I rushed with the form clutched tightly in my hands towards the operation theatre, where the initial procedure was almost done. All the machinery had been set up and Dr Ishan was about to give anaesthesia.
‘Here’s the form…’ I handed the form over to Dr Shivani who was standing outside the operation theatre. I was heavily panting and crying.
‘It’s okay, doctor. We’ll take care of your father now.’ Dr Shivani patted my shoulder and assured me that everything would be fine. Dr Ishan was one of the best surgeons of Mumbai Medicare. Chances of failure were not small, but negligible. I had to remain calm and composed, and something crossed my mind that I rushed towards reception – to make a phone call to mother!
I told everything to mother within a minute, without taking any breath. Mother couldn’t stop crying and talked about flying to Mumbai tonight. I made her understand that the situation was in control and that everything is being taken care of, but she wouldn’t stop. It was her husband after all, how could she not worry? I then asked her to come, disconnected the call, and rushed to the Scrub room, where I dressed up to enter the operation theatre.
‘What’s the status so far?’ I asked Dr Shivani, who herself was a junior intern, and was learning like me. She stood right next to the team of senior doctors, who had surrounded my father now, while Shivani held a tray of medical instruments in her hands. As I stepped a little forward, I could see my father’s chest cut open, lots of blood and his motionless face that made me nauseous. I felt like vomiting and ran outside reflexively.
I had assisted in around hundred surgeries and deliveries so far since I was a college student, but nothing scared me as this one. I had been a calm and composed learner, and not the nervous one. But seeing my own father in such condition made me pale. I had no experience in handling the emotional crisis and yes, this was one of them! I just wished for my mother to be here, so I could hug somebody and cry out loud.
As I was standing in the corridor alone, some familiar faces stood in front of me. At first, I couldn’t understand if actually I’ve seen these people somewhere, or just my mind went crazy enough to make up its own stories? Before the mystery could become more complex, they introduced themselves as the people from down the street, who called an ambulance for my father.

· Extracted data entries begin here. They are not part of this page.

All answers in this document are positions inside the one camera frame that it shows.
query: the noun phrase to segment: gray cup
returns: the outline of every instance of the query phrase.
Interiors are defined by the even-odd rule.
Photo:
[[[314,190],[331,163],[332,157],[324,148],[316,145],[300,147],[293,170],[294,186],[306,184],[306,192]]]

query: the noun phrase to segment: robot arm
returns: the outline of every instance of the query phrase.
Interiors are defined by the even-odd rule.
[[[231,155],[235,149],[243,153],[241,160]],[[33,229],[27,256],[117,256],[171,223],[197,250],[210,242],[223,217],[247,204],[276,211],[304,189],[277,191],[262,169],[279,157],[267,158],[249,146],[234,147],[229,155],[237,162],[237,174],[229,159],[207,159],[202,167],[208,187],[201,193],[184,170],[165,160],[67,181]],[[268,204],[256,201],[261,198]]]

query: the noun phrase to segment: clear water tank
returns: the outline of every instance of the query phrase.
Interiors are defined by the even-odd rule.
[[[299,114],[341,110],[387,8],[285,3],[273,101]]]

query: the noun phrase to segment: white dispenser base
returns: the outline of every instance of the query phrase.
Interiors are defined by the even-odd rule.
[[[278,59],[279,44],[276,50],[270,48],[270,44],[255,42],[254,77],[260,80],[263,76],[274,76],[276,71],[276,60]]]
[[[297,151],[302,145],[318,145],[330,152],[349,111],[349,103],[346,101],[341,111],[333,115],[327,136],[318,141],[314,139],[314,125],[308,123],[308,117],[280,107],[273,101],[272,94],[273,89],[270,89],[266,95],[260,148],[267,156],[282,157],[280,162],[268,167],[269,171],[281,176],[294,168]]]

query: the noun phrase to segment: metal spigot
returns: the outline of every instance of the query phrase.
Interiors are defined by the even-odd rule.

‘He was taking a cab for the hospital as he had a sharp pain in his chest and he was sweating really badly since a few minutes, as he told me. But I called the ambulance instead, that reached within two minutes. I told the driver and ward-boy that he’s the father of a doctor working in their hospital, so they said they don’t require anybody to travel in the ambulance since it was fully equipped with all the medical instruments and machines, so I chose to stay, and my wife had to make food for our children, we’ve brought some food for you too, and my younger son, he is still in his twelfth, preparing for the medical entrance exams…’ I closed my ears as the man in his late fifties, started narrating his own personal excuses about not accompanying my father on his trip to the hospital.
Nevertheless, I couldn’t thank him any less for calling an ambulance for him. I hugged the old lady who accompanied that man, and she consoled me for a few moments. Knowing that father was still in the Operation Theatre, the couple left in disappointment. Neither did I ask them to stay, as it was already a challenging time for me. My hopes were pinned only on one man now – Dr Ishan.